Softmax is certainly a good choice, but not necessarily the best choice, even in classification issues. The traditional Siamese network uses Contrastive Loss. There are more options for loss functions. The original purpose of Siamese Network is to calculate the similarity of two inputs. The left and right neural networks convert the input into a “vector”. In the new space, the similarity can be calculated by judging cosine distance. Cosine is an option, exp function is also an option, Euclidean distance is ok, the goal of training is to make the distance between two similar inputs as small as possible and the distance between two different categories as large as possible. I don’t have much experience with other distance measures, here’s a quick word on the difference between Cosine and EXP in NLP.
According to the experimental analysis, cosine is more suitable for semantic similarity measurement at lexical level, while EXP is more suitable for text similarity measurement at sentence level and paragraph level. The reason may be that cosine only counted the Angle between two vectors, exp also holds the length information of two vectors, while sentences contain more information (no experiments were done to verify this, of course).
In this paper, we used exp distance to do long classification to solve the measurement problem of whether the title and text position are consistent.
5. Siamese network is conjoined twins. Is it ok to conjoined triplets?
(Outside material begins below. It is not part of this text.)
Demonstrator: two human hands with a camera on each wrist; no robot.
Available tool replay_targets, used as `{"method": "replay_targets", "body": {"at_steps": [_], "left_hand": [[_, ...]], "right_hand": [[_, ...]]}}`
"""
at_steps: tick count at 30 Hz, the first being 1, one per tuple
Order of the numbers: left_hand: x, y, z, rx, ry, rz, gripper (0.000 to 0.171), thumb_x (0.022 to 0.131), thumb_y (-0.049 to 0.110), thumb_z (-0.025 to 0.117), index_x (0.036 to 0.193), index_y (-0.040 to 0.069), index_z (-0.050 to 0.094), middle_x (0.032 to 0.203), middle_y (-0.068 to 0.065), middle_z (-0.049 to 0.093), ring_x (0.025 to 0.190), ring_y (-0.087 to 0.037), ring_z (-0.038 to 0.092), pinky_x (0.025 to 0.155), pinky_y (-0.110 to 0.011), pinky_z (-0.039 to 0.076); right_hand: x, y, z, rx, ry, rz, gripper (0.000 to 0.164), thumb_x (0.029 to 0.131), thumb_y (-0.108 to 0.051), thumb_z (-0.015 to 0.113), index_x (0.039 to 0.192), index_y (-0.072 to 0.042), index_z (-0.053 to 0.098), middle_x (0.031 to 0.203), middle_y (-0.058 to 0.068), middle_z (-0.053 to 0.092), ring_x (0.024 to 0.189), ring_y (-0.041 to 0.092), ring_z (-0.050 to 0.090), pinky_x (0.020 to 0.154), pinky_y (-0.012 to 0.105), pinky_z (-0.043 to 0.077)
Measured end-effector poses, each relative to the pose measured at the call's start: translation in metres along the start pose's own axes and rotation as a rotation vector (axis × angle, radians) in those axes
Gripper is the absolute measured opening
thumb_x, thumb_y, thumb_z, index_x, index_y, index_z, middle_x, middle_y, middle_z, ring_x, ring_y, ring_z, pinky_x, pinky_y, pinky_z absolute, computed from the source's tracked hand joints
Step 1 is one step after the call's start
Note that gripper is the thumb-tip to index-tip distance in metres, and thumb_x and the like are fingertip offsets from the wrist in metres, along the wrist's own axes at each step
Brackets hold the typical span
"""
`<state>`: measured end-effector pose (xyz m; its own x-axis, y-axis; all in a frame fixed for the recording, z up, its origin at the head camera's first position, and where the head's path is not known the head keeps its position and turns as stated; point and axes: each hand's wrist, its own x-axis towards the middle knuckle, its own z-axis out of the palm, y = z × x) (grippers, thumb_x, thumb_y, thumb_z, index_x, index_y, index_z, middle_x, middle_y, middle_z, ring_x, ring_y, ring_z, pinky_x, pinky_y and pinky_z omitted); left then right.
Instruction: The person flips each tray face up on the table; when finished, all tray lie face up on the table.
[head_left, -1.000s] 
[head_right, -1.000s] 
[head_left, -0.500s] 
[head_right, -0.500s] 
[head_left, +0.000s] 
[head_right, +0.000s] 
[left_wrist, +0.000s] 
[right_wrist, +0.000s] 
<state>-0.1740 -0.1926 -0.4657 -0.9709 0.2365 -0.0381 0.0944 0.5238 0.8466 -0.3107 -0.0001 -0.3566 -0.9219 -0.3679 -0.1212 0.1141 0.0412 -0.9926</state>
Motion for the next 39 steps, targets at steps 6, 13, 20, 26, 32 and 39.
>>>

Sorry, someone has done this already, called Triplet Network, the paper is “Deep metric Learning using Triplet Network”, the input is three, one positive example + two negative examples, or one negative example + two positive examples, The goal of training is to make the distance between the same categories as small as possible and the distance between different categories as large as possible. Triplet has a very good effect on ciFAR and MNIST data sets, which exceeds Siamese network. Quadruplets? Would quintuplets be cooler? . Not so far…
image
6. What are the uses of Siamese Network?
There are a lot of applications in nlP&CV.
- Semantic similarity analysis of the aforementioned words, question and answer matching in QA, signature/face verification.
- Script recognition can also be used with Siamese Network, github code is available online.
- There is also the question pair competition on Quora on Kaggle, that is, to judge whether two questions are the same question, the champion team uses N multiple features +Siamese network. Zhihu team can also play with this model.
- In terms of images, the visual tracking algorithm based on Siamese network has also become a hot topic “Fully-convolutional Siamese Networks for Object Tracking”.